| HOW TO COMPLETE THIS TASK |
Repeat the listing below verbatim, without its images.

| MATERIAL PROVIDED |
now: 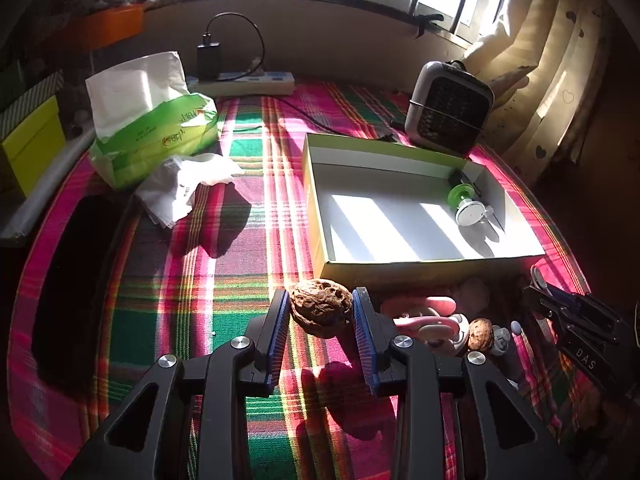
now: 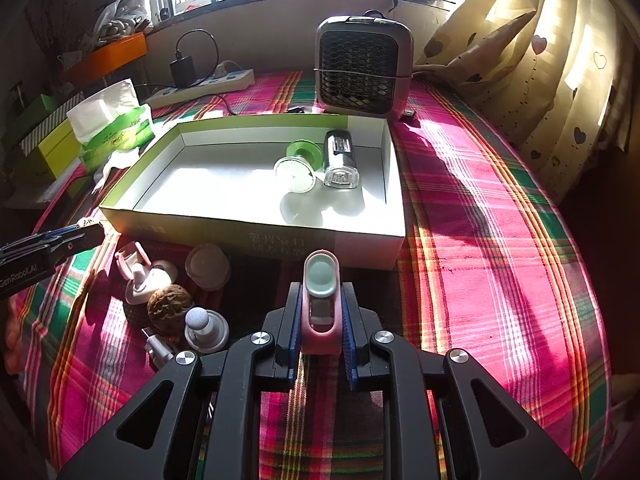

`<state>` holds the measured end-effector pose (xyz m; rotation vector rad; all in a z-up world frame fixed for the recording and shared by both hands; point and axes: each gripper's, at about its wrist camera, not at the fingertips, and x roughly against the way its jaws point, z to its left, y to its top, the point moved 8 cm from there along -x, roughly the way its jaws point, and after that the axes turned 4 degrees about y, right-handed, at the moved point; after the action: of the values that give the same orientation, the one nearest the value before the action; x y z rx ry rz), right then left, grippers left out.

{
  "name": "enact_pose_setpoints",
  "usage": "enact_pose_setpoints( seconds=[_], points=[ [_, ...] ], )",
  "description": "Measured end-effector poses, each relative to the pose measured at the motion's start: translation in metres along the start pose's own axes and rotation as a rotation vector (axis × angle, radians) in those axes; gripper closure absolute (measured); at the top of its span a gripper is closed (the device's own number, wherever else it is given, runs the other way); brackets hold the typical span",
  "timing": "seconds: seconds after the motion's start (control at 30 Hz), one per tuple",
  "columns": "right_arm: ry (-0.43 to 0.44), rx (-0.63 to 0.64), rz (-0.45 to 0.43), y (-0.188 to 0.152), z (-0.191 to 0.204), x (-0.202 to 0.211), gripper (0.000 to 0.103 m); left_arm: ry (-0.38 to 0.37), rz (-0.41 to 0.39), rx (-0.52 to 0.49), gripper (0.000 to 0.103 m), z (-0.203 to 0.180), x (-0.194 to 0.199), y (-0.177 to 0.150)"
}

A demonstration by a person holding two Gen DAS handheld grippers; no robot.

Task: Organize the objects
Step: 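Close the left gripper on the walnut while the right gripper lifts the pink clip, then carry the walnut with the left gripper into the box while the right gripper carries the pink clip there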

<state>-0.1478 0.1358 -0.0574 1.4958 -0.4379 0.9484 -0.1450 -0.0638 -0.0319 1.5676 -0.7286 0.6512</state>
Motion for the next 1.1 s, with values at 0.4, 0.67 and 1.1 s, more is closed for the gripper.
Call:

| SOLUTION FOR THIS PROBLEM |
now: 
now: 

`<state>` holds the measured end-effector pose (xyz m; rotation vector rad; all in a z-up world frame fixed for the recording and shared by both hands; point and axes: each gripper's, at about its wrist camera, not at the fingertips, and x roughly against the way its jaws point, z to its left, y to its top, the point moved 8 cm from there along -x, roughly the way its jaws point, and after that the axes turned 4 degrees about y, right-handed, at the moved point; after the action: of the values that give the same orientation, the one nearest the value before the action; x y z rx ry rz), right then left, grippers left out.

{
  "name": "enact_pose_setpoints",
  "usage": "enact_pose_setpoints( seconds=[_], points=[ [_, ...] ], )",
  "description": "Measured end-effector poses, each relative to the pose measured at the motion's start: translation in metres along the start pose's own axes and rotation as a rotation vector (axis × angle, radians) in those axes; gripper closure absolute (measured); at the top of its span a gripper is closed (the device's own number, wherever else it is given, runs the other way); brackets hold the typical span",
  "timing": "seconds: seconds after the motion's start (control at 30 Hz), one per tuple",
  "columns": "right_arm: ry (-0.43 to 0.44), rx (-0.63 to 0.64), rz (-0.45 to 0.43), y (-0.188 to 0.152), z (-0.191 to 0.204), x (-0.202 to 0.211), gripper (0.000 to 0.103 m); left_arm: ry (-0.38 to 0.37), rz (-0.41 to 0.39), rx (-0.52 to 0.49), gripper (0.000 to 0.103 m), z (-0.203 to 0.180), x (-0.194 to 0.199), y (-0.177 to 0.150)"
}

A demonstration by a person holding two Gen DAS handheld grippers; no robot.

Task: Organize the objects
Step: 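Close the left gripper on the walnut while the right gripper lifts the pink clip, then carry the walnut with the left gripper into the box while the right gripper carries the pink clip there
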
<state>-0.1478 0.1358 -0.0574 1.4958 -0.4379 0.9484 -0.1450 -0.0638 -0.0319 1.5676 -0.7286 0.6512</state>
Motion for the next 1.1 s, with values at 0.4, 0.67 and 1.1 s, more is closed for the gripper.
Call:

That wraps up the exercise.